INSTRUCTIONS FOR THE TASK »
Below is a listing. Quote from it, exactly, the lines from the one containing "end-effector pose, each" down to the one containing "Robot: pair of", both ends included, and nothing else.

+ + + + + + +

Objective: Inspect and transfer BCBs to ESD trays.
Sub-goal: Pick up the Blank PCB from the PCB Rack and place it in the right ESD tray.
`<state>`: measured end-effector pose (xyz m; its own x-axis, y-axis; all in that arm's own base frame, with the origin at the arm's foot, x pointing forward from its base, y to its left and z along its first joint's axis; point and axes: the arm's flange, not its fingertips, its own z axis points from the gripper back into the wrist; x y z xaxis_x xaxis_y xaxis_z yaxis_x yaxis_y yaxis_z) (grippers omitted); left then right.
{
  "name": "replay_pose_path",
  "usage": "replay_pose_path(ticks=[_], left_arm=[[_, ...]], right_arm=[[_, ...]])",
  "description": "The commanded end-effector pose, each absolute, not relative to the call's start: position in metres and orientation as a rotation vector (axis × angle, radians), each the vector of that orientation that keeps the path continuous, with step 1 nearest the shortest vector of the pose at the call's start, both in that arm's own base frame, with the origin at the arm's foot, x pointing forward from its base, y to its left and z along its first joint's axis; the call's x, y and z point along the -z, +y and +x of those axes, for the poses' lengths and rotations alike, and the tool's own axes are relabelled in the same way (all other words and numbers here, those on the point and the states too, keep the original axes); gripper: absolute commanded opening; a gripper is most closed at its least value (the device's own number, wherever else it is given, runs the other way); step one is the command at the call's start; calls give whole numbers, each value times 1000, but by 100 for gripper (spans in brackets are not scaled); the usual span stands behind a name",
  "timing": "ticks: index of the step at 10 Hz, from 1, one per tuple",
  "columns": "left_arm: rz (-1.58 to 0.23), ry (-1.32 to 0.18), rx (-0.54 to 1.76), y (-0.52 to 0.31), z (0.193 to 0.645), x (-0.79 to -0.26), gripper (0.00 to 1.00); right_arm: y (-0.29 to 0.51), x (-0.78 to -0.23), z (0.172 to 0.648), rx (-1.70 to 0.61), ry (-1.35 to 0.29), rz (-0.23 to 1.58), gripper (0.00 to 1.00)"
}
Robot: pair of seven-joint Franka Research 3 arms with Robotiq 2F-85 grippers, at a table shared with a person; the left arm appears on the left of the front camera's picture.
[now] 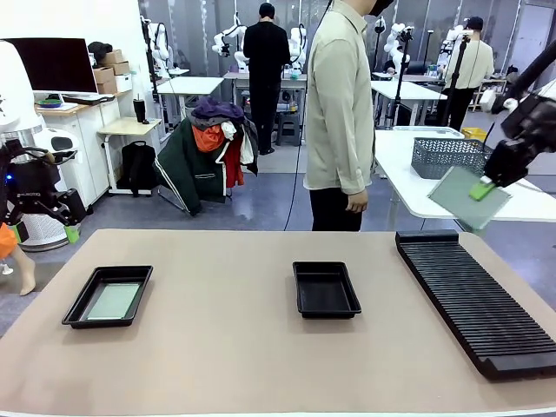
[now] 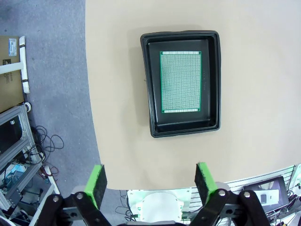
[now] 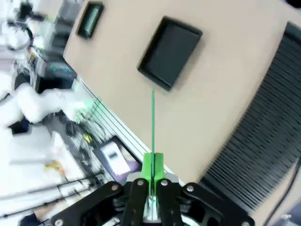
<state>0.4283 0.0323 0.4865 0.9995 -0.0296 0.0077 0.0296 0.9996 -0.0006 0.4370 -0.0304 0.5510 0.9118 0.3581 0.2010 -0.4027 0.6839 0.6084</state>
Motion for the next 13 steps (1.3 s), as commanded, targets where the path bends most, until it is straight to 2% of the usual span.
replay_pose_path(ticks=[1, 4, 7, 13], left_arm=[[-1, -17, 36, 33, 428, -485, 100], [-1, -17, 36, 33, 428, -485, 100], [-1, -17, 36, 33, 428, -485, 100], [-1, -17, 36, 33, 428, -485, 100]], right_arm=[[3, -521, 436, -269, -119, 787, 2], [64, -462, 438, -149, -137, 892, 2], [120, -412, 440, -70, -200, 919, 2], [165, -341, 453, -43, -216, 927, 2]])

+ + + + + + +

TASK ANSWER »
  "description": "The commanded end-effector pose, each absolute, not relative to the call's start: position in metres and orientation as a rotation vector (axis × angle, radians), each the vector of that orientation that keeps the path continuous, with step 1 nearest the shortest vector of the pose at the call's start, both in that arm's own base frame, with the origin at the arm's foot, x pointing forward from its base, y to its left and z along its first joint's axis; the call's x, y and z point along the -z, +y and +x of those axes, for the poses' lengths and rotations alike, and the tool's own axes are relabelled in the same way (all other words and numbers here, those on the point and the states too, keep the original axes); gripper: absolute commanded opening; a gripper is most closed at its least value (the device's own number, wherever else it is given, runs the other way); step one is the command at the call's start; calls give whole numbers, each value times 1000, but by 100 for gripper (spans in brackets are not scaled); the usual span stands behind a name",
  "timing": "ticks: index of the step at 10 Hz, from 1, one per tuple",
  "columns": "left_arm: rz (-1.58 to 0.23), ry (-1.32 to 0.18), rx (-0.54 to 1.76), y (-0.52 to 0.31), z (0.193 to 0.645), x (-0.79 to -0.26), gripper (0.00 to 1.00); right_arm: y (-0.29 to 0.51), x (-0.78 to -0.23), z (0.172 to 0.648), rx (-1.70 to 0.61), ry (-1.35 to 0.29), rz (-0.23 to 1.58), gripper (0.00 to 1.00)"
}
Robot: pair of seven-joint Franka Research 3 arms with Robotiq 2F-85 grippers, at a table shared with a person; the left arm appears on the left of the front camera's picture.

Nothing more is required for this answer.